‘Stop using feminism to sell frocks’

Elizabeth wears: Jumper, River Island. Skirt, Kitri.

It is a truth universally acknowledged that a journalist on a deadline is in want of a distraction. So it was that, before writing this column, I went on an entirely unnecessary shopping spree. I bought trainers, sunglasses and dawdled about, procrastinating. I was in one of my favourite high-street stores, & Other Stories, and everywhere there were signs heralding International Women’s Day (held earlier this month). The signs encouraged me to ‘search for your story!’ by going to the shop’s website, which I duly did. The website had a link to a film featuring 11 women from the LA City Municipal Dance Squad, who encourage everyone to let their bodies move in any way they want, regardless of what others think.

‘This International Women’s Day,’ the accompanying tag read, ‘get ready to get weird.’ And that’s great: I love the idea of dancing like no one’s watching, and it’s empowering to value what your body can do rather than what it looks like.

But it still left a slightly bad taste in my mouth, because the LA City Municipal Dance Squad were, naturally, all dressed in & Other Stories clothing. They were advertising its products along with their effective message, and I was subtly being encouraged to buy these clothes through the co-opting of International Women’s Day to the cause of conspicuous consumption.

Which is a shame, really. International Women’s Day is a brilliant, necessary annual institution. It celebrates the social, economic, cultural and political achievements of women, but it is also a call for accelerating gender parity. (And for all the disgruntled males asking about International Men’s Day, it’s on 19 November, but it’s not as well known because global and institutional power is still balanced overwhelmingly in favour of men. Sexism against women is an endemic problem while sexism against men is comparatively rare. Also, feminism’s ultimate goal is equal rights between the genders, so it helps everyone. You’re welcome.)
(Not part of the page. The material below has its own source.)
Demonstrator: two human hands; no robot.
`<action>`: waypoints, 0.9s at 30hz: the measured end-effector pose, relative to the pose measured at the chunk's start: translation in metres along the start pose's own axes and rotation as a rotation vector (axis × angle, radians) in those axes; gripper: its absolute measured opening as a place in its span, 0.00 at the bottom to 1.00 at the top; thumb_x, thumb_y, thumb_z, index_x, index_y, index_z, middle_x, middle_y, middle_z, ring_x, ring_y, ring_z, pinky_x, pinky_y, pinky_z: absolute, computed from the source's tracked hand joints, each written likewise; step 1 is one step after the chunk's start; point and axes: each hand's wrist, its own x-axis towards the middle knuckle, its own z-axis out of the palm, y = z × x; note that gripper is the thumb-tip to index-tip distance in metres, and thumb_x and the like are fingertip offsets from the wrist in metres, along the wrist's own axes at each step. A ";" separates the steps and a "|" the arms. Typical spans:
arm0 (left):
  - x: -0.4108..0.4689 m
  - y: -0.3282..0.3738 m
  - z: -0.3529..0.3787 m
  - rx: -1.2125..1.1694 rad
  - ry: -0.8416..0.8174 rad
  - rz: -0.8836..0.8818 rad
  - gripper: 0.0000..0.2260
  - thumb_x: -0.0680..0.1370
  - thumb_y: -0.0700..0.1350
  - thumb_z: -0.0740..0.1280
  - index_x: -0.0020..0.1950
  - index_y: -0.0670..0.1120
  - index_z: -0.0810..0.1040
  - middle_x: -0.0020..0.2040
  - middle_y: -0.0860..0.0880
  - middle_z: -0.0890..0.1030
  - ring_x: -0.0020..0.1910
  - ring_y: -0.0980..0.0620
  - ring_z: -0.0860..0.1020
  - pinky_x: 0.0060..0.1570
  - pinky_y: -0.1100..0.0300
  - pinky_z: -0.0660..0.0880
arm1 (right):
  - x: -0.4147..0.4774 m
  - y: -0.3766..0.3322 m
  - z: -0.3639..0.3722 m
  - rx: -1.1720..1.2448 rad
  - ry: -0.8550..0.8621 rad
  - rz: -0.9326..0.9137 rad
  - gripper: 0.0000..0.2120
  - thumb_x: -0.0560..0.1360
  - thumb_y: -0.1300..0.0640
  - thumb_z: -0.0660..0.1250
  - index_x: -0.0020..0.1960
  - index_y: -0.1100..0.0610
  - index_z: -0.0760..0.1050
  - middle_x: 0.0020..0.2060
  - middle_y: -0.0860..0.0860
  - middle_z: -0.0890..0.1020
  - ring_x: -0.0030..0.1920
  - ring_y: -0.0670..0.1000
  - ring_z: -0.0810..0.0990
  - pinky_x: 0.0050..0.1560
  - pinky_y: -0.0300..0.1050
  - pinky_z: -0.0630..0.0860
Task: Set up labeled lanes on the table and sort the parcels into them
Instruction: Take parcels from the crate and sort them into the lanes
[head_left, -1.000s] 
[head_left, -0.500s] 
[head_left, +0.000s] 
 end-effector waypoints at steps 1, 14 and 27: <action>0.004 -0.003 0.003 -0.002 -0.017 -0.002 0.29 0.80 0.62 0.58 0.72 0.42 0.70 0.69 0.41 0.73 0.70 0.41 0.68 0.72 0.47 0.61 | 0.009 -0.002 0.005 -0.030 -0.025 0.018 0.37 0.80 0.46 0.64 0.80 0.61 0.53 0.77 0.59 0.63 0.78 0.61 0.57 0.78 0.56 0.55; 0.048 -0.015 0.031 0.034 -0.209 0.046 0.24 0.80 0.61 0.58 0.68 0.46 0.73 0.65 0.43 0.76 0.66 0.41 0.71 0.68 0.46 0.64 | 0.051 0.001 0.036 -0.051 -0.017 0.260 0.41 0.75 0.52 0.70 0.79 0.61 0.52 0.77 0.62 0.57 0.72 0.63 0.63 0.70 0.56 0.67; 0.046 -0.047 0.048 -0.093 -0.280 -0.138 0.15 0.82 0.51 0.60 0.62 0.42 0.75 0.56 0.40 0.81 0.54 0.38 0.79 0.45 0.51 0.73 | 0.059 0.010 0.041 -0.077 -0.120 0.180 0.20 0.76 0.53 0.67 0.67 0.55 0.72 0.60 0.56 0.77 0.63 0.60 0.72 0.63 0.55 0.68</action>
Walk into a gift shop and you’re assailed by “the future is female” t-shirts 

My point is that International Women’s Day, and feminism generally, should not be a commercial opportunity for brands to sell us more stuff. It is a campaign for root-and-branch change, not some empty advertising slogan lazily using liberation as a hashtag. If & Other Stories really wants to support women, perhaps its parent company, H&M, should tackle the gender pay gap that ensures its female employees earn a mean hourly rate of 92p for every £1 that men earn. Perhaps it would also have eradicated the gender-based violence in its Asian factories which, according to reports last year by Global Labour Justice, included one female worker in Bangalore being grabbed by the hair, punched and called a ‘whore’.

And what of the children’s book Good Night Stories for Rebel Girls, which tells the tales of 100 remarkable women including Amelia Earhart and Michelle Obama? Well, the book is a fantastic, timely antidote to centuries of princesses having to be rescued by Prince Charmings, but its publisher, Penguin Random House, has a board of directors comprising seven white men and one woman.

It reminds me of that time, a few years back, when politicians such as Nick Clegg and Ed Miliband posed in ‘This Is What A Feminist Looks Like’ T-shirts, looking more like awkward schoolboys on a dress-down day for Comic Relief. This despite the fact that, back then, their parties had terrible records on appointing women to key positions and neither has ever had a female leader.

I’m delighted that feminism is becoming more mainstream, but I don’t want to be sold stuff on the back of it unless it makes a difference, or the people selling it consider their practices. You can’t walk into a gift shop these days without being assailed by T-shirts proclaiming ‘The Future Is Female’. It’s not that I don’t think the goals are admirable – and I do love a proclamatory sweatshirt – it’s just that there needs to be more than an empty slogan behind it or it’s just window-dressing.

This week I’m…

Booking to see Toast, Nigel Slater’s autobiography turned play, in London after its sellout at Edinburgh. At The Other Palace in Victoria from 4 April.

Listening to Freya Ridings’s album Live at Omeara. She has such an incredible voice: think Adele meets Kate Bush. Available on Spotify.

Treating my hair to Briogeo Farewell Frizz shampoo and conditioner. They have transformed my wavy – and not in a good way – barnet.